• Material for the task:
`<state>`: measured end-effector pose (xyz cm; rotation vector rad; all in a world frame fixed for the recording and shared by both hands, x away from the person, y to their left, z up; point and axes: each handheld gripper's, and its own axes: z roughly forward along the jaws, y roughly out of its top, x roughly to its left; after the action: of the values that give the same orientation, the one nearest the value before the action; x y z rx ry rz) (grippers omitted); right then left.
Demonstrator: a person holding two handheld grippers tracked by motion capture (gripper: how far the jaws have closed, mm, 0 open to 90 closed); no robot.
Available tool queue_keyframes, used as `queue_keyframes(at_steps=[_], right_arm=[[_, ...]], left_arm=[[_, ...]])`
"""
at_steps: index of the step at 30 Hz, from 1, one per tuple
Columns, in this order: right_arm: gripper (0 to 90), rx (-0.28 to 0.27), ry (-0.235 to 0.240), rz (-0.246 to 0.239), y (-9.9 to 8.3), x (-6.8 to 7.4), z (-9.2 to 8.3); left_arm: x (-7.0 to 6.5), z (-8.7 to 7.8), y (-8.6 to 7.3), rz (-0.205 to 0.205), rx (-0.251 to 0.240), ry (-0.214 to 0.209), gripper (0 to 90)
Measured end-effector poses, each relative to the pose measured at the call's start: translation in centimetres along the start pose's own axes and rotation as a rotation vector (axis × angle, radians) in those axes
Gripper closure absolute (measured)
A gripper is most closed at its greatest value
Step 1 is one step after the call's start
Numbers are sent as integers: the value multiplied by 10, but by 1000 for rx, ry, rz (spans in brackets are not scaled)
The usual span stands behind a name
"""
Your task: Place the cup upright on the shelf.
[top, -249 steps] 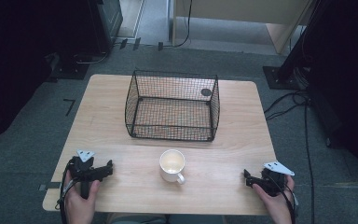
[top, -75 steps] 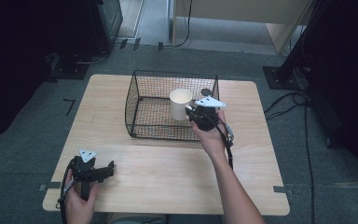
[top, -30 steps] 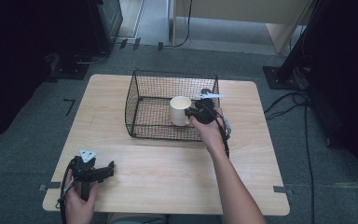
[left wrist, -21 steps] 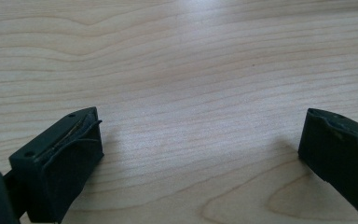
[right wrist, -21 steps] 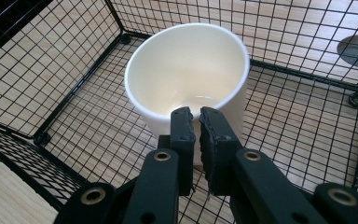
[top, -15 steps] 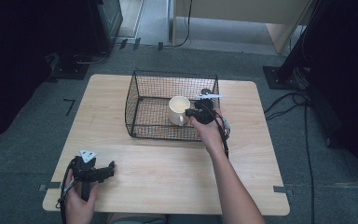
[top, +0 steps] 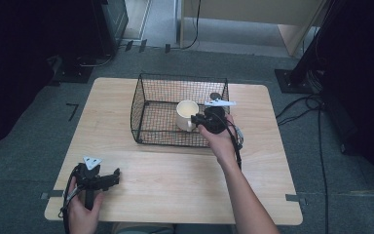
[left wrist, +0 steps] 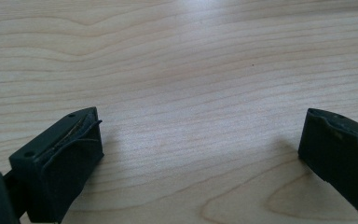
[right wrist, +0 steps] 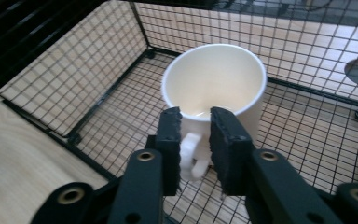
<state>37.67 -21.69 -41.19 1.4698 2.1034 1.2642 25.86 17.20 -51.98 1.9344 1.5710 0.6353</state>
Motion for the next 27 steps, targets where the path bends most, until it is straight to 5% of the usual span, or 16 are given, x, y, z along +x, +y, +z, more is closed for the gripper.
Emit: queue_keyframes(at_steps=[5,7,15,27], right_arm=[[498,-30,28,-24,-3,10,-16],[328,-24,55,-50,-7,15,-25],[0,-17,38,-65,-22,21,-51],[0,-44,23,-86,-51,10,-84]], left_arm=[[0,0,0,0,0,0,0],[0,0,0,0,-1,0,0],[0,0,0,-1,-2,0,0],[0,0,0,0,-2,0,0]])
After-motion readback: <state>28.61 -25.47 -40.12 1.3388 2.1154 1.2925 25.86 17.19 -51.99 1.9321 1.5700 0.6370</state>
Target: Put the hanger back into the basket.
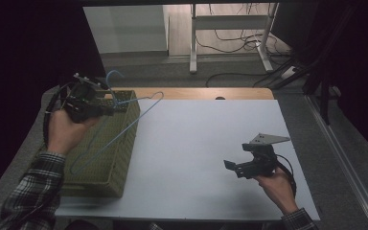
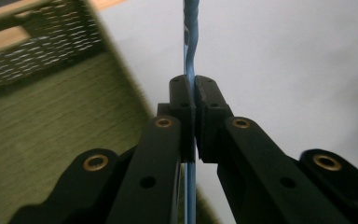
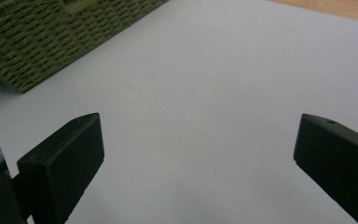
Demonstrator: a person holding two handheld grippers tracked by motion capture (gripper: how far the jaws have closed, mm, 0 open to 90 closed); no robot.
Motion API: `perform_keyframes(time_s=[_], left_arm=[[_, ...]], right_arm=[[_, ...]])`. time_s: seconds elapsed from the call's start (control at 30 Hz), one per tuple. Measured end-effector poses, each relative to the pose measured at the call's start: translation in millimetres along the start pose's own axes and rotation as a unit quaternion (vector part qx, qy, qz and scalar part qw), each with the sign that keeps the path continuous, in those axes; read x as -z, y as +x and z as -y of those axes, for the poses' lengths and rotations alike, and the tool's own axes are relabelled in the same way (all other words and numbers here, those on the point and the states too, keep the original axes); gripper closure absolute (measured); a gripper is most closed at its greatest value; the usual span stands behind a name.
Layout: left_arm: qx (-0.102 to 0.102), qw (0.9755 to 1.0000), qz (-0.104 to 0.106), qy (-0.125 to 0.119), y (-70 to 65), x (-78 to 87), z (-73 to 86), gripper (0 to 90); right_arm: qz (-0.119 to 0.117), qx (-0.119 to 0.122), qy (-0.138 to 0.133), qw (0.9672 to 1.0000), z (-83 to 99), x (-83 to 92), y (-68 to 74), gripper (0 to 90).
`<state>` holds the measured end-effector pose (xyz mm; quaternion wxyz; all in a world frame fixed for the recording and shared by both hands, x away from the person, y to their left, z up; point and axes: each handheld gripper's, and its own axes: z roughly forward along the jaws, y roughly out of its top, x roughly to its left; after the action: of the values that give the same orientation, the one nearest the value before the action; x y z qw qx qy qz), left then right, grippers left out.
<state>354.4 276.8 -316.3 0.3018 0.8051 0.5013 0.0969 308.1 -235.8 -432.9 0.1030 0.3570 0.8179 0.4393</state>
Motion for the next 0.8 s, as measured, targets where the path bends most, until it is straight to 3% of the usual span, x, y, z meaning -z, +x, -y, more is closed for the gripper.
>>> perform_keyframes(time_s=[0.07,0.3,0.47,0.8], left_arm=[[0.003,1.0,-0.003,-0.002,4.5,2.8,2.2,87.6],[0.011,0.9994,-0.024,-0.023,38.6,19.0,19.2,87.6],[0.007,0.9991,-0.027,-0.032,58.0,25.8,32.7,87.6],[0.013,0.9985,-0.028,-0.046,92.4,23.7,66.5,87.6]], right_arm=[[0.003,-0.003,0.005,1.0,4.9,0.7,-1.8,1.3],[0.013,-0.008,0.018,0.9997,15.3,3.4,-6.3,1.3],[0.02,-0.011,0.02,0.9995,19.4,6.6,-8.8,1.3],[0.024,-0.021,0.025,0.9992,26.2,10.9,-13.9,1.3]])
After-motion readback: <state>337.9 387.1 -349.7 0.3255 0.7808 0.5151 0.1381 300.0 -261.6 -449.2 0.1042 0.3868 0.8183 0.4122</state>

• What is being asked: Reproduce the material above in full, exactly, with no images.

• Response box:
`<state>`: measured end-effector pose (xyz cm; rotation vector rad; all in a world frame fixed for the recording and shared by both hands, x away from the person, y to their left, z up; point and axes: each handheld gripper's, and its own axes: z roughly forward along the jaws, y roughly out of its top, x roughly to its left; after the action: of the values that give the same orientation, the one nearest the value before the action; x y z rx ry rz) (grippers omitted); right then left.
Demonstrator: a person holding two handheld grippers tracked by motion capture (gripper: how far the jaws have closed, mm, 0 open to 90 closed); no robot.
Available tool queue_keyframes, used as `queue_keyframes(at_steps=[_], right_arm=[[_, ...]], left_arm=[[_, ...]])`
"""
at_steps: index of the step at 30 Hz, from 1, one per tuple
Columns, in this order: right_arm: gripper (0 to 90), rx (-0.28 to 0.27), ry (-0.235 to 0.240), rz (-0.246 to 0.239), y (-9.9 to 8.3), x (-6.8 to 7.4), z (-9.2 to 8.3); left_arm: x (-7.0 to 6.5), z (-8.7 to 7.8), y (-8.6 to 7.3), rz (-0.205 to 0.205), rx (-0.251 to 0.240), ry (-0.214 to 0.209), gripper (0 to 90)
Measured end-effector poses, each relative to the pose measured at the call's start: translation in centimetres along the start pose's own axes and rotation as a rotation vector (axis × angle, radians) in those axes
Gripper closure absolute (measured)
A gripper is most closed at its greatest value
Step 1 is one step after the call's start
Numbers are sent as integers: the value multiplied by 10, but by 1000 for rx, ry, rz (spans in brackets are not scaled)
The usual span stands behind a name
"""
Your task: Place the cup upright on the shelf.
[top, -249 steps] 
[top, -75 steps] 
[top, -30 steps] 
[left wrist, -21 steps] 
[right wrist, -21 steps] 
[top, -15 steps] 
[top, +0 steps] 
[left wrist, +0 steps] 
[right wrist, +0 steps] 
<state>37.67 -21.69 -41.19 1.4698 2.1034 1.2642 25.86 17.20 -51.98 1.9344 1.5710 0.6353</state>
Motion for the next 27 steps, targets where the path bends most, until it is straight to 5% of the usual span, or 16 are given, x, y, z along +x, +y, +z, more is closed for the gripper.
Emit: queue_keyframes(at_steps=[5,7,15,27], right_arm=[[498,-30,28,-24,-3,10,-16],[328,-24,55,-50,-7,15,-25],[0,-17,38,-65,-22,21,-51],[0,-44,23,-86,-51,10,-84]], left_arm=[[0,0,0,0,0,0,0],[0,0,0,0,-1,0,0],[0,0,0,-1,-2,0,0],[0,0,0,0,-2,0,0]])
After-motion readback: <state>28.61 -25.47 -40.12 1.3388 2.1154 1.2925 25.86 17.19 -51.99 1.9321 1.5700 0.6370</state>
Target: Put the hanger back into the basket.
Demonstrator: a person holding two handheld grippers tracked by motion capture (gripper: how far the jaws have closed, mm, 0 open to 90 closed); no robot.
Motion API: `perform_keyframes(time_s=[_], left_arm=[[_, ...]], right_arm=[[_, ...]])`. time_s: seconds elapsed from the call's start (control at 30 Hz), one per tuple. Measured end-effector poses, each relative to the pose measured at the call's start: translation in millimetres along the start pose's own axes and rotation as a unit quaternion (vector part qx, qy, qz and scalar part qw), each with the sign that keeps the path continuous, in those axes; read x as -z, y as +x and z as -y of those axes, for the poses' lengths and rotations alike, and the tool's own axes are relabelled in the same way (all other words and numbers here, those on the point and the states too, keep the original axes); gripper closure absolute (measured); a gripper is most closed at its greatest value; the usual span stands behind a name.
Layout: left_arm: qx (-0.102 to 0.102), qw (0.9755 to 1.0000), qz (-0.104 to 0.106), qy (-0.125 to 0.119), y (-70 to 65), x (-78 to 87), z (-73 to 86), gripper (0 to 90); right_arm: qz (-0.119 to 0.117), qx (-0.119 to 0.122), qy (-0.138 to 0.133), qw (0.9672 to 1.0000), z (-83 to 99), x (-83 to 92), y (-68 to 74), gripper (0 to 90).
`<state>` holds the measured end-effector pose (xyz mm; quaternion wxyz; all in a world frame fixed for the recording and shared by both hands, x away from the person, y to their left, z up; point and axes: each handheld gripper's, and its own axes: z roughly forward along the jaws, y roughly out of its top, x roughly to its left; after the action: of the values that give the same orientation, the one nearest the value before the action; x y z qw qx qy qz), left then right, grippers left out.
<state>354.4 276.8 -316.3 0.3018 0.8051 0.5013 0.0969 308.1 -235.8 -432.9 0.1030 0.3570 0.8179 0.4393</state>
Motion for the next 0.8 s, as measured, targets where the path bends most, until it is straight to 3% of the usual span, x, y, z meaning -z, +x, -y, more is closed for the gripper.
>>> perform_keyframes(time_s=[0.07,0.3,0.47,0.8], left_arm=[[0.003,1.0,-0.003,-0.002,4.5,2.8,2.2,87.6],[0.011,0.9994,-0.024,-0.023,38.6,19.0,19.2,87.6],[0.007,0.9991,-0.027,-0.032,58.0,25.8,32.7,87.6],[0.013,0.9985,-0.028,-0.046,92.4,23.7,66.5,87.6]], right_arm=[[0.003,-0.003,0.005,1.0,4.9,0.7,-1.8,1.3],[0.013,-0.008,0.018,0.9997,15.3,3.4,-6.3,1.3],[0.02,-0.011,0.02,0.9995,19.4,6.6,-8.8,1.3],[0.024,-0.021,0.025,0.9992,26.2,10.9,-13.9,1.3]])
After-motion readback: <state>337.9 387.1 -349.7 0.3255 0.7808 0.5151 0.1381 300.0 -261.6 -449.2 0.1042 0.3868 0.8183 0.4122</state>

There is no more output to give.